La lectura continúa aquí: objeciones, matices, preguntas y cruces con otros textos.

  1. Caballo de Troya

    Los psicodélicos a diferencia de la serotonina tienen la ventaja de que actúan dentro de la neurona, para a continuación comenzar a fabricar las piezas necesarias para reconstruirse; actúan como un caballo de troya.

    Lo interesante de este caballo psicodélico, es que no solo se hace con el poder de reparar lo que esta delimitado a nuestro mundo ordinario, que lo alcanza a través de suministrar Microdosis; o caballo terapéutico por estimulación constante, a la vez tiene el potencial ilimitado cuando se suministran Macro dosis, por que aumenta la explosividad reparadora, tiene alteraciones profundas por que implica un viaje y, remite a un reinicio mas completo.

    La neuro plasticidad bajo la mirada de las culturas ancestrales hablan de curación del alma, renacimiento o limpieza. A la desactivación de la red neuronal por defecto, la muerte de la persona para su renacer con una visión mas empática de la realidad, donde los rituales juegan un papel importante redirigiendo el cerebro a estados positivos, impidiendo que se reconecte a patrones de miedo.

    Llamo la atención a que una de las maravillas y obra maestra de la farmacología ancestral es la combinación del DMT con un Imao para eliminar la enzima que destruye lo destruye, permitiendo que la medicina pueda actuar «Ayahuasca».

    Aquí encontramos dos mapas mentales, el mapa científico y el ancestral; el científico o materialista y, el chamánico o espiritual, o ruptura de la armonía entre el individuo, la comunidad y la naturaleza. Evidentemente al mapa materialista le ha costado y esta costando integrar el conocimiento ancestral; lo que no va ha suceder es que el mapa científico siempre buscara la remisión de síntomas y funcionalidad del paciente y, el ancestral la integridad y el propósito o sentido, es Neuro teología etnofarmacologica.

    El reduccionismo ontologico del mapa científico despoja al fenómeno psicodélico de su significado vital, pues carece de metáforas vivas.
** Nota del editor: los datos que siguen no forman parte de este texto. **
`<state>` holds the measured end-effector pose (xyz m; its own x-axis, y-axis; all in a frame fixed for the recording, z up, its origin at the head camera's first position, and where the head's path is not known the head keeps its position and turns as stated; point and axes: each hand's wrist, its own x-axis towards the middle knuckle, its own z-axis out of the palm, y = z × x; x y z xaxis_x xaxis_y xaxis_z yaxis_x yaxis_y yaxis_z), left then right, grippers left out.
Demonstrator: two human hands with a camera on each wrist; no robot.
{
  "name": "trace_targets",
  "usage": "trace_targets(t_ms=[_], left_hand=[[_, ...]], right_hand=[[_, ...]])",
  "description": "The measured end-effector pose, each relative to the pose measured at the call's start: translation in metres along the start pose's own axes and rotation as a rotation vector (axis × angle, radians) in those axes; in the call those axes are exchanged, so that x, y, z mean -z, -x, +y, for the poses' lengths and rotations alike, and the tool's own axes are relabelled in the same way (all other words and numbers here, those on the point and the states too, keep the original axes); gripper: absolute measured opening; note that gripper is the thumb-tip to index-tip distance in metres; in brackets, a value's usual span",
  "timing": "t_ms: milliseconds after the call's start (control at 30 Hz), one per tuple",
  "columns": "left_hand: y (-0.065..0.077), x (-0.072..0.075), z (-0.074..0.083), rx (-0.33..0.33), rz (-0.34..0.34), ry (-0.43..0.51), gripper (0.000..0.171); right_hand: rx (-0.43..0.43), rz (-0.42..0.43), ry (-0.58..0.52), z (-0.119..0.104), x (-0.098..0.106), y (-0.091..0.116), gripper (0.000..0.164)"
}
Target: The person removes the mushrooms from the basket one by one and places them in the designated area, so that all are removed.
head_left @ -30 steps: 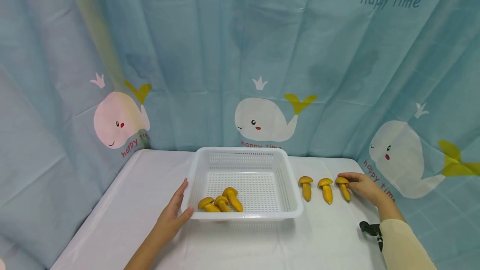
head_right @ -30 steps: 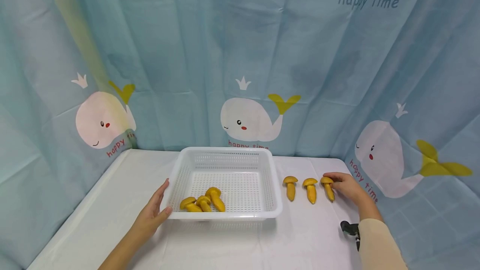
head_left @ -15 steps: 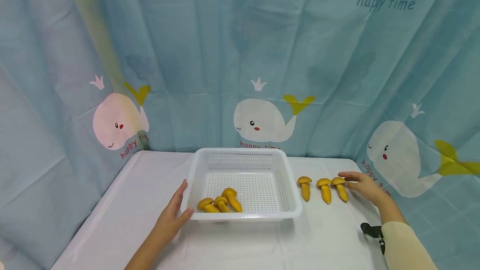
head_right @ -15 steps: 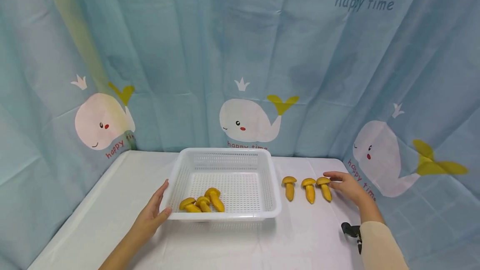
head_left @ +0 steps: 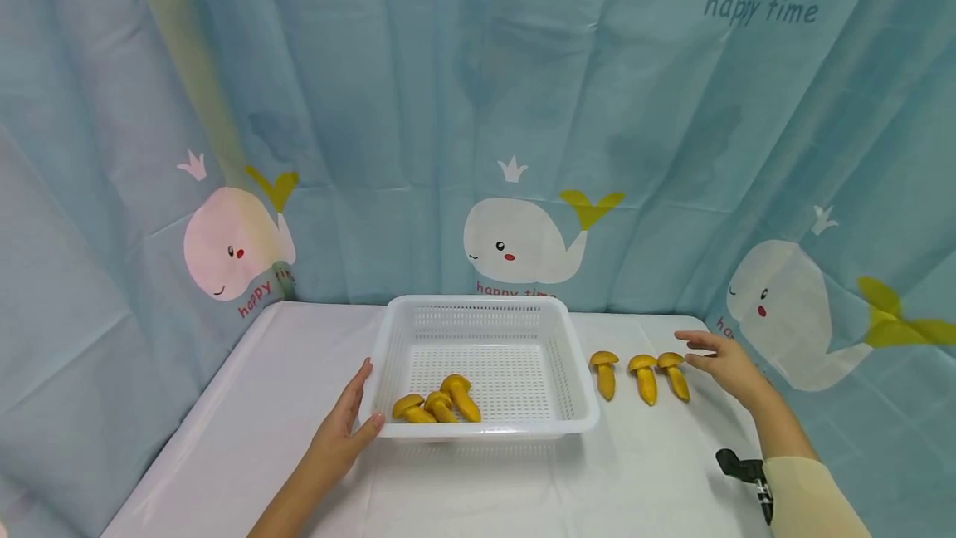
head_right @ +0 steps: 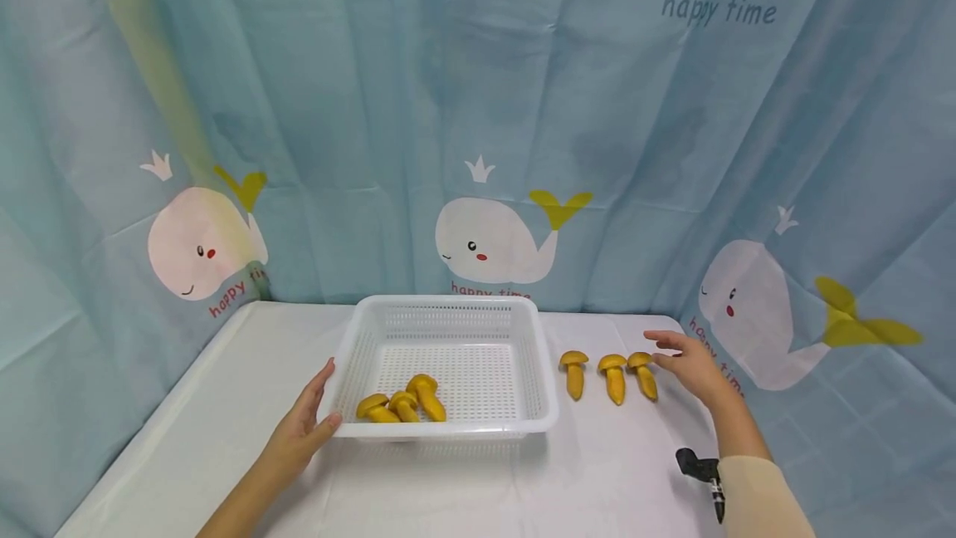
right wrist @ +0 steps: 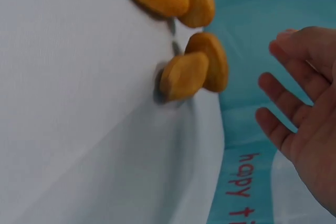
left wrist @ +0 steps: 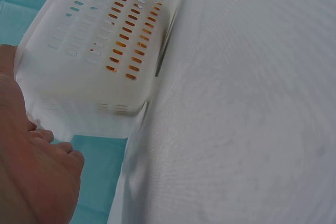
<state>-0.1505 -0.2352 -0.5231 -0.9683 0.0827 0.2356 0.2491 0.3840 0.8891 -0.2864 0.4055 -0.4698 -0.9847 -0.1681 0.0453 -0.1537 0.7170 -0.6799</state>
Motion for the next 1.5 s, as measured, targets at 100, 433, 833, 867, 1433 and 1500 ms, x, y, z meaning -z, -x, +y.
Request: trace_targets(t_ms=[100,433,833,867,1433,1500], left_hand=[[0.000,0.000,0.000,-0.003,-0.005,0.000,0.083],[0.000,0.003,0.001,-0.034,-0.006,-0.003,0.083],[-0.001,0.002,-0.001,-0.026,-0.006,-0.006,0.084],[-0.001,0.002,-0.001,-0.020,-0.007,-0.010,0.084],[0.000,0.002,0.002,-0.025,-0.017,0.018,0.083],[-0.001,0.002,0.001,-0.041,-0.020,0.025,0.083]], right_hand=[[-0.004,0.013,-0.009,-0.014,0.001,0.004,0.053],[0.007,0.104,-0.061,-0.062,-0.013,0.012,0.052],[0.074,0.125,-0.076,-0.100,-0.033,0.013,0.048],[0.083,0.130,-0.085,-0.103,-0.035,0.013,0.048],[0.276,0.096,-0.215,-0.174,-0.065,0.028,0.043],[0.300,0.084,-0.231,-0.182,-0.072,0.030,0.043]])
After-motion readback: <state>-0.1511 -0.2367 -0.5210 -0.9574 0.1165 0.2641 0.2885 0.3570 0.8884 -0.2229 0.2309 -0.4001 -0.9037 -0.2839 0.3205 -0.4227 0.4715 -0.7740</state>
En el mapa ancestral las metáforas están viva por que la sustancia psicodélica tiene agencia, no es algo que se usa, si no algo con lo que se dialoga, no es una herramienta si no un vinculo, por tanto una metáfora que cura.

    Es la diferencia entre un paciente con un cerebro reparado, pero con un alma que no sabe que hacer una vez esta reparado; no hay un mito personal atravesando el inframundo y regresando con un don.

      1. Face to Face

        El Esquizoide Man del siglo 21 le pone ese rostro al mundo que contempla y, los últimos limites están cayendo. !En fin, se tiene la sensación de que cualquier cosa puede pasar, desde una guerra a una pandemia, desde el desastre climático a bruscos cambios culturales mienta degustamos nuestra normalidad en la terraza de un bar.

        Una normalidad cimentada en la ausencia de metáforas vivas y, sin conexión con algo que lo trascienda; materialmente completo y vacío por dentro. Un alma sin orientación simbólica. Donde usted profesor observa una idealización, yo infiero que la psicodelia es la resistencia y la ultima bala, por que es la única manera de obligar al Alma a viajar mas allá de la razón, la lógica y la tecnología o, normalidad; que vea y observe por si misma el marco tan estrecho en el que sobrevive.

        No conozco por tanto una tarea con mas sentido que recuperar la orientación simbolica, la metafora viva y, el mito que entre bambalina organiza nuestra vida.

        Cuando me miro al espejo este el rostro que observo.